* Required action: Please set down exactly the lines of the listing below from the line containing "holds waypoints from" through the line containing "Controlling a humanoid", both lines included, leaving out all other lines.

== Collected data ==

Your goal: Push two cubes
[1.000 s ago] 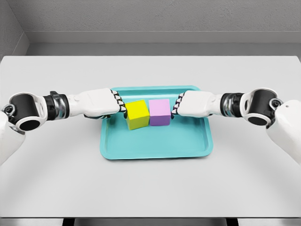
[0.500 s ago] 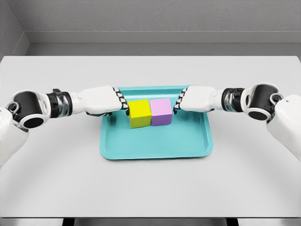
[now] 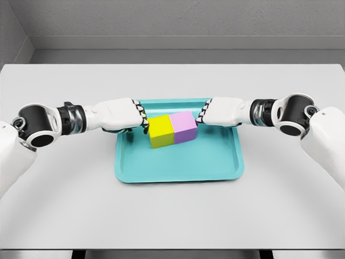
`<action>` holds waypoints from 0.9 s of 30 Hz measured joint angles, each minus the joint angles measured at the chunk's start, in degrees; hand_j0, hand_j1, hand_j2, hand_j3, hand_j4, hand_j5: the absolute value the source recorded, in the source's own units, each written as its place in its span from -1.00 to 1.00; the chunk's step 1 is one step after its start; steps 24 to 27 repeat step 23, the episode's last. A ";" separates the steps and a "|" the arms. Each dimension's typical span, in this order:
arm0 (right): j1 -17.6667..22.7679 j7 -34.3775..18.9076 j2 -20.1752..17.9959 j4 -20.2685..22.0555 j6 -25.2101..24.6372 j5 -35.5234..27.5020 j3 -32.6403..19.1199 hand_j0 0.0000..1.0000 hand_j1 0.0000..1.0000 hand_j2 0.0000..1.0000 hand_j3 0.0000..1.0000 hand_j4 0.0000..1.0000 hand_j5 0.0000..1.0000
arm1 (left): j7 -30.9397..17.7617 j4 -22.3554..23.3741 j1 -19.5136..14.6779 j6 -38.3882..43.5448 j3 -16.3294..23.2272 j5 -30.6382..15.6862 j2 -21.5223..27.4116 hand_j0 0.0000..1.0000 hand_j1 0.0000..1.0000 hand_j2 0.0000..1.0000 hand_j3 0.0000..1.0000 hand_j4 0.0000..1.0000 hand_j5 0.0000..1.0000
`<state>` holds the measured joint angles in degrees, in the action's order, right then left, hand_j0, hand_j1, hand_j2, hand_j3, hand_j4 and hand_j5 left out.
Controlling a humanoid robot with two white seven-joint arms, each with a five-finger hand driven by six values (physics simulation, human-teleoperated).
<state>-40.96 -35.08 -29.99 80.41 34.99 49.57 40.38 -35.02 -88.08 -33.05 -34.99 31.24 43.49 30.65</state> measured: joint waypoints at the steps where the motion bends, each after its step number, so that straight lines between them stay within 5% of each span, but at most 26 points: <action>1: 0.00 0.02 -0.15 0.03 0.04 0.05 0.03 0.46 0.46 0.46 0.46 0.46 0.46 | 0.00 0.00 0.00 -0.05 -0.05 0.04 0.06 0.16 0.16 0.16 0.16 0.16 0.16; 7: -1.93 0.06 -1.99 0.50 0.11 -0.43 -0.44 0.55 0.55 0.55 0.55 0.55 0.55 | 0.00 -0.33 -0.09 -0.13 -0.23 -0.73 1.78 0.12 0.12 0.12 0.12 0.12 0.12; 11: -1.06 0.05 -9.56 3.95 0.17 -7.33 -8.73 1.00 1.00 1.00 1.00 1.00 1.00 | 0.00 -1.08 -0.44 -0.14 -0.28 -2.86 4.53 0.12 0.12 0.12 0.12 0.12 0.12; 17: 17.31 0.03 -17.71 0.11 0.26 -29.14 -29.87 1.00 1.00 1.00 1.00 1.00 1.00 | 0.00 -2.11 -1.49 -0.16 -1.91 -12.69 17.40 0.14 0.14 0.14 0.14 0.14 0.14; 22: 30.76 0.03 -18.61 -2.21 0.26 -49.29 -38.10 1.00 1.00 1.00 1.00 1.00 1.00 | 0.13 -1.58 -0.96 -0.17 -3.54 -18.64 27.50 0.15 0.15 0.15 0.15 0.15 0.15; 27: 31.99 0.04 -18.05 -2.24 0.23 -52.66 -38.70 1.00 1.00 1.00 1.00 1.00 1.00 | 0.15 -1.48 -0.88 -0.17 -3.90 -19.28 28.69 0.15 0.15 0.15 0.15 0.15 0.15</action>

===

* Written solution:
`<action>` holds waypoints from 0.9 s of 30 Hz measured joint angles, each minus the joint angles measured at the chunk's start, in degrees; hand_j0, hand_j1, hand_j2, hand_j3, hand_j4, hand_j5: the absolute value the source recorded, in the source's own units, each written as its place in its span from -1.00 to 1.00; the chunk's step 1 is one step after its start; steps 24 to 27 repeat step 23, the episode's last. A ";" separates the steps and a "|" the arms. Each dimension's typical span, in this order:
arm0 (right): j1 -17.6667..22.7679 j7 -34.3775..18.9076 j2 -20.1752..17.9959 j4 -20.2685..22.0555 j6 -25.2101..24.6372 j5 -35.5234..27.5020 j3 -32.6403..19.1199 hand_j0 0.0000..1.0000 hand_j1 0.0000..1.0000 hand_j2 0.0000..1.0000 hand_j3 0.0000..1.0000 hand_j4 0.0000..1.0000 hand_j5 0.0000..1.0000
arm1 (left): j7 -30.9397..17.7617 j4 -22.3554..23.3741 j1 -19.5136..14.6779 j6 -38.3882..43.5448 j3 -16.3294..23.2272 j5 -30.6382..15.6862 j2 -21.5223..27.4116 hand_j0 0.0000..1.0000 hand_j1 0.0000..1.0000 hand_j2 0.0000..1.0000 hand_j3 0.0000..1.0000 hand_j4 0.0000..1.0000 hand_j5 0.0000..1.0000
`<state>` holds the measured joint angles in degrees, in the action's order, right then left, hand_j0, hand_j1, hand_j2, hand_j3, hand_j4 and hand_j5 left out.
Controlling a humanoid robot with two white seven-joint arms, each with a five-finger hand driven by six values (physics simulation, human-teleoperated).

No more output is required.